Capolavori di Andrea Mantegna negati alla mostra di Vittorio Sgarbi

di Bernd Noack, il 24/08/2006

Vittorio Sgarbi, presidente del comitato nazionale per le celebrazioni dell’anniversario del V centenario dalla morte di Andrea Mantegna, è infuriato: due capolavori, Il Cristo morto, conservato alla Pinacoteca di Brera a Milano, e il San Sebastiano della Ca’ d’Oro a Venezia, non saranno visibili nella grande retrospettiva organizzata nei prossimi mesi in contemporanea nelle città di Mantova, Padova e Verona.
“Non è possibile che un’opera sia in buone condizioni 4 anni fa e venga prestata proprio a Mantova, e adesso sia ‘malata’. Qualcuno dice delle menzogne. Prestiamo le truppe al Libano, ma non i quadri a noi stessi” questo il commento tagliente che Vittorio Sgarbi ha rilasciato al Corriere della Sera.
Coinvolto anche Francesco Rutelli, Ministro dei Beni Culturali, che però ha deciso di non intervenire in merito, lasciando la decisione ai musei e ai restauratori responsabili, che hanno giudicato le opere non in grado di essere trasportate.
Una mostra senza i due capolavori di Andrea Mantegna, secondo Vittorio Sgarbi, significherebbe 200 mila visitatori in meno, con un mancato incasso di circa 600 mila euro.
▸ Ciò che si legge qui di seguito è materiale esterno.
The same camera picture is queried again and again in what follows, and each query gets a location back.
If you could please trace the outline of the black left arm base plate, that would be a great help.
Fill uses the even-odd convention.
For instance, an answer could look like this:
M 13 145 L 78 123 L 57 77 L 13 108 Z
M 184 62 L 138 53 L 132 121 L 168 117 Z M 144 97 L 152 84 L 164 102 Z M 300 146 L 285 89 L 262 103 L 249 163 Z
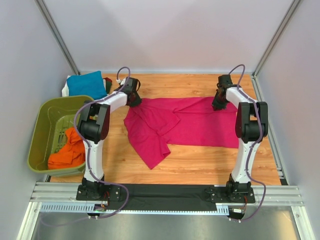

Per la pinacoteca di Brera c’è anche un secondo motivo per il no al prestito, che ha spiegato, sempre al Corriere della Sera, Carla Di Francesco, direttrice regionale dei Beni culturali della Lombardia: “Oltre al Cristo morto ci avevano chiesto contemporaneamente di prestare lo Sposalizio della Vergine di Raffaello a Roma. Ma ve lo immaginate il visitatore che entra a Brera a settembre e non trova nessuna delle due opere? Ormai è diventato un cliché. Prima non si dice nulla, a dieci giorni dalla mostra si chiede l’intervento del ministro”.Giusto che i musei debbano pensare ai loro incassi. Ma è opinione di chi scrive, che, almeno in occasioni del genere, si possa e si debba fare un po’ di più. Per la cultura italiana e di chi, soprattutto, ne beneficia. Ovvero migliaia di visitatori che non avranno il tempo di attendere altri 500 anni. Semplice, ma ragionevole.